[UPDATED 2/16; see end of post for update]
[UPDATE II: 2/17 - Please see this piece of reporting from Glenn Beck's site The Blaze. Beck's reporter, Madeleine Morgenstern, has done what the original stories did not, and put together a reasonably well-sourced story that sheds a lot of actual light on what happened here. The story is not anonymously sourced, contains an actual copy of the letter at issue here, and fills a lot of the holes that the original story had. I admit, after reading Morgenstern's piece, this story looks really bad, though I have to emphasize that it very much appears to be a function of the particular program at issue here, which is indeed an opt-in program. Nonetheless, consider the below retracted to the extent that it is inconsistent with Morgenstern's article.]
Making the rounds the last day or two has been this story from the “Carolina Journal,” the monthly newspaper of the John Locke Foundation, which bears the headline: “Preschooler’s Homemade Lunch Replaced with Cafeteria ‘Nuggets’; State agent inspects sack lunches, forces preschoolers to purchase cafeteria food instead.” (The story was eventually supplemented by significantly better reporting from another outlet here, which still fails to make the case being pushed by the narrative).
The headline sounds horrible, and the body of the story only makes it seems worse, conjuring images of government agents rifling through four year old children’s lunches to enforce USDA standards on healthy lunches, prohibiting children from eating food deemed insufficiently healthy (including turkey sandwiches!), and forcing them to instead eat government provided and mandated food (to wit: oh-so-healthy chicken nuggets). The original story also claims that the relevant regulations here apply to all pre-K programs, including home daycare programs, with the obvious implication that “this could happen to you!” This hits all sorts of libertarian buttons: invasion of privacy by the government, nanny statism of the highest order, government incompetence, not to mention forced-feeding of children. It even has the initial appearance of a well-sourced story, with quotes from the parent, the head of the state agency, and the school principal, not to mention the tie-in to Michelle Obama’s healthy school lunch platform.

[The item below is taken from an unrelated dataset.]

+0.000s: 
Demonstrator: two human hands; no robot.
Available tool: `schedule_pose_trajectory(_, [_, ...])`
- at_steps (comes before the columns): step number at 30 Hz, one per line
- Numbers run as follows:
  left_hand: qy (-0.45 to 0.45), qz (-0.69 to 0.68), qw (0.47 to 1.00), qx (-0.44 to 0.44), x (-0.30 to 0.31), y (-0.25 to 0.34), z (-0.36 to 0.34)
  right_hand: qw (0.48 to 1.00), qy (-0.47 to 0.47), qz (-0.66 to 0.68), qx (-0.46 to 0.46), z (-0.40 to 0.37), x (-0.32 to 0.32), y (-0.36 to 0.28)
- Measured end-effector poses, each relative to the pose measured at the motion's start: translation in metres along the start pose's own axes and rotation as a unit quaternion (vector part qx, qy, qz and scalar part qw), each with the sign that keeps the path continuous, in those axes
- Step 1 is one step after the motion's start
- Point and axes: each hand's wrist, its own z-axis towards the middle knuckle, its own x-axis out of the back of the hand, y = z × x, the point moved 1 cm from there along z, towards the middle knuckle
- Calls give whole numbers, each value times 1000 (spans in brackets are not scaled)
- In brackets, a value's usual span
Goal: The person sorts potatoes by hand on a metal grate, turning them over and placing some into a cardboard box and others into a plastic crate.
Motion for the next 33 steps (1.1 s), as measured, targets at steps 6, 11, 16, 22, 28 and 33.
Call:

Not surprisingly, this story has been picked up in large swathes of the libertarian and conservative blogospheres, including by Jacob Sullum, who is himself usually a pretty decent journalist, and entitled his post on the subject “North Carolina Food Inspector Rejects Little Girl’s Home-Packed Lunch in Favor of Chicken Nuggets.” The story even reached the pinnacle of attention within the right-of-center ideological media with a Rush Limbaugh segment (in which the “state agent” morphed into a “federal agent” charged with inspecting all lunch boxes). Predictably, the most outraged headline came from one of the folks at LewRockwell.com, “The Lunch Nazis are coming! No, They’re Here!”
One problem: the story is a load of bunk at worst, a non-story at best, standing for little more than the proposition that low-income children in NC’s low-income pre-K program whose parents don’t send them to school with enough healthy food will be provided with additional food to supplement what their parents send them to school with.
For starters, the context in which all of this occurred was a public school pre-K program run by the state popularly known as “More at Four,” but now called the generic name “NC Pre-K.” In order to have a child enrolled in this program, which has a limited number of slots, the parents must actively choose to enroll, with priority going to “at-risk” children, to wit: special needs children and (importantly) low-income children. Indeed, to even be eligible for the program, the child must either fit in one of those two categories or have a parent on (or about to be called on) active military duty. Enrollment as an “at-risk” child means that the child’s enrollment is fully subsidized by the state, regardless of whether the day care is private or public.
These facts are critical because the “state agent” in this story turns out to be nothing more than a researcher from a program that grades the performance of pre-schools and operates out of the FPG Child Development Institute at the University of North Carolina at Chapel Hill. It also does not appear that this institute has any actual authority other than to provide assessments, which the state then uses in making licensing decisions and in setting the fees it will pay the day care provider for subsidized care.